=== WHAT THE TASK ASKS ===
Would you give the listing back word for word once its pictures are removed?

COLLECTED MATERIAL START

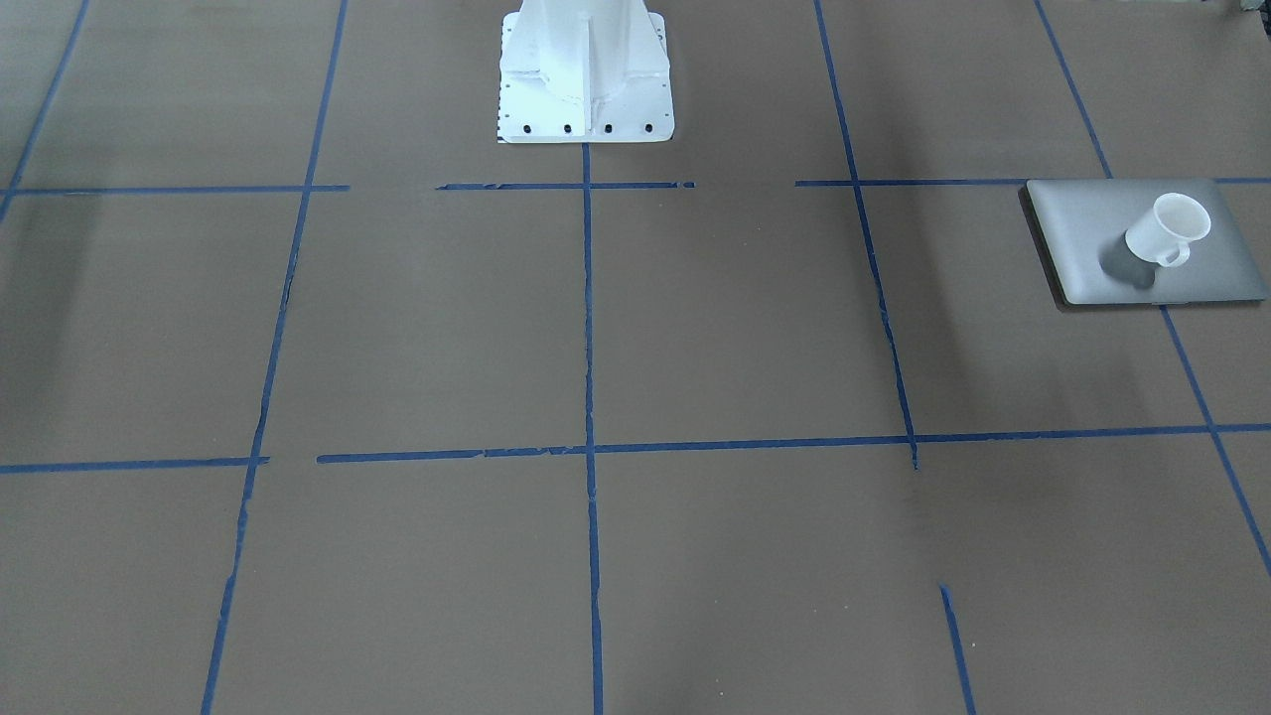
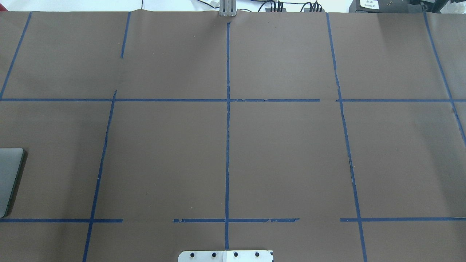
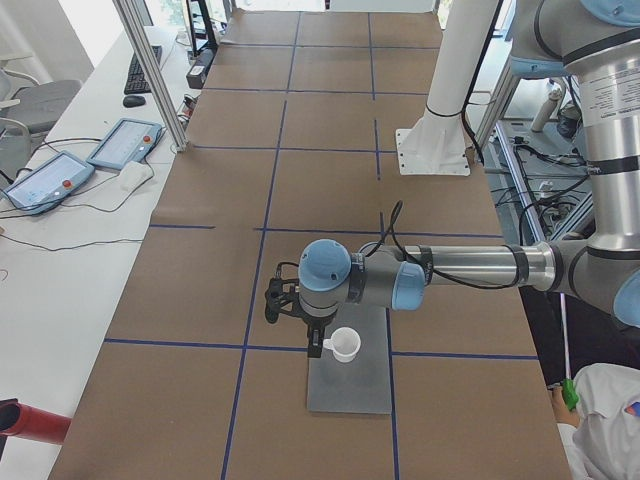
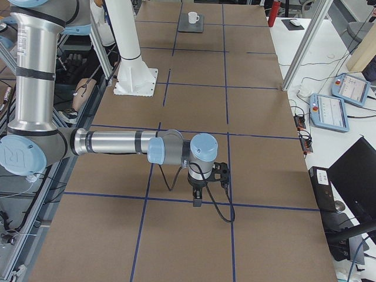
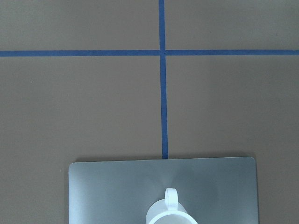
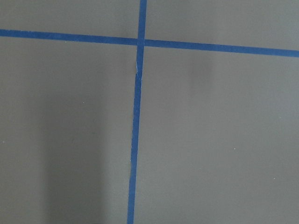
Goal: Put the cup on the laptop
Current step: 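Lower the held mug with the left gripper toward the laptop lid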
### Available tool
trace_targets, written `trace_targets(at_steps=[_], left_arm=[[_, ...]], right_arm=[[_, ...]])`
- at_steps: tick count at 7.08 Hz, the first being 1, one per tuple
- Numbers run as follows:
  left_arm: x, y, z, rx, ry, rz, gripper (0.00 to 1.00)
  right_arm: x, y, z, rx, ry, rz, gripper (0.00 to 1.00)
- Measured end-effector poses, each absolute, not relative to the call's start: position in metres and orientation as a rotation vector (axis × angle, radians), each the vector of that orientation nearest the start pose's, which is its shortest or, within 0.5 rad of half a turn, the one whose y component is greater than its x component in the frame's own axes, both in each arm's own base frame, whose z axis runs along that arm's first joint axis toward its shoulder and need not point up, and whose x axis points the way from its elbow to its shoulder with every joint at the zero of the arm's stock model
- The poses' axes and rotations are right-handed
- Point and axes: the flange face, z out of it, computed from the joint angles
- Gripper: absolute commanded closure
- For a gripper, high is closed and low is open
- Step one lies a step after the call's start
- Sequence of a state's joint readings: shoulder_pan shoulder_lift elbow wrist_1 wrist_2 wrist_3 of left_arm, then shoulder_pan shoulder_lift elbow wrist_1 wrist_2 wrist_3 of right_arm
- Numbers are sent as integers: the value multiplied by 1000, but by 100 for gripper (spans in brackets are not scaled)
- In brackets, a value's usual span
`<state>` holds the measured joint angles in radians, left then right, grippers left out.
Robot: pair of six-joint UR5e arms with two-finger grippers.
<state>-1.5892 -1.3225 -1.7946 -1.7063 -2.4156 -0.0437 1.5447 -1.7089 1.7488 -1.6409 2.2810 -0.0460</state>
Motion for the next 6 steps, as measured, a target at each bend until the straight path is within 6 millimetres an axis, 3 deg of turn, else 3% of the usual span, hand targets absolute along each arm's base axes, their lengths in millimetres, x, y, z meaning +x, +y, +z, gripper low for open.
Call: trace_targets(at_steps=[6], left_arm=[[-66,-403,625,121,849,3,0]], right_arm=[[57,-432,647,-22,-710,-58,0]])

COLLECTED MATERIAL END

=== ANSWER SECTION ===
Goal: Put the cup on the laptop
Current step: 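Lower the held mug with the left gripper toward the laptop lid
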### Available tool
trace_targets, written `trace_targets(at_steps=[_], left_arm=[[_, ...]], right_arm=[[_, ...]])`
- at_steps: tick count at 7.08 Hz, the first being 1, one per tuple
- Numbers run as follows:
  left_arm: x, y, z, rx, ry, rz, gripper (0.00 to 1.00)
  right_arm: x, y, z, rx, ry, rz, gripper (0.00 to 1.00)
- Measured end-effector poses, each absolute, not relative to the call's start: position in metres and orientation as a rotation vector (axis × angle, radians), each the vector of that orientation nearest the start pose's, which is its shortest or, within 0.5 rad of half a turn, the one whose y component is greater than its x component in the frame's own axes, both in each arm's own base frame, whose z axis runs along that arm's first joint axis toward its shoulder and need not point up, and whose x axis points the way from its elbow to its shoulder with every joint at the zero of the arm's stock model
- The poses' axes and rotations are right-handed
- Point and axes: the flange face, z out of it, computed from the joint angles
- Gripper: absolute commanded closure
- For a gripper, high is closed and low is open
- Step one lies a step after the call's start
- Sequence of a state's joint readings: shoulder_pan shoulder_lift elbow wrist_1 wrist_2 wrist_3 of left_arm, then shoulder_pan shoulder_lift elbow wrist_1 wrist_2 wrist_3 of right_arm
- Numbers are sent as integers: the value multiplied by 1000, but by 100 for gripper (spans in brackets are not scaled)
- In brackets, a value's usual span
`<state>` holds the measured joint angles in radians, left then right, grippers left out.
Robot: pair of six-joint UR5e arms with two-finger grippers.
<state>-1.5892 -1.3225 -1.7946 -1.7063 -2.4156 -0.0437 1.5447 -1.7089 1.7488 -1.6409 2.2810 -0.0460</state>
Motion for the next 6 steps, as measured, a target at each bend until the straight path is within 6 millimetres an axis, 3 deg of turn, else 3% of the usual span, hand targets absolute along each arm's base axes, their lengths in millimetres, x, y, z meaning +x, +y, +z, gripper low for open.
Call: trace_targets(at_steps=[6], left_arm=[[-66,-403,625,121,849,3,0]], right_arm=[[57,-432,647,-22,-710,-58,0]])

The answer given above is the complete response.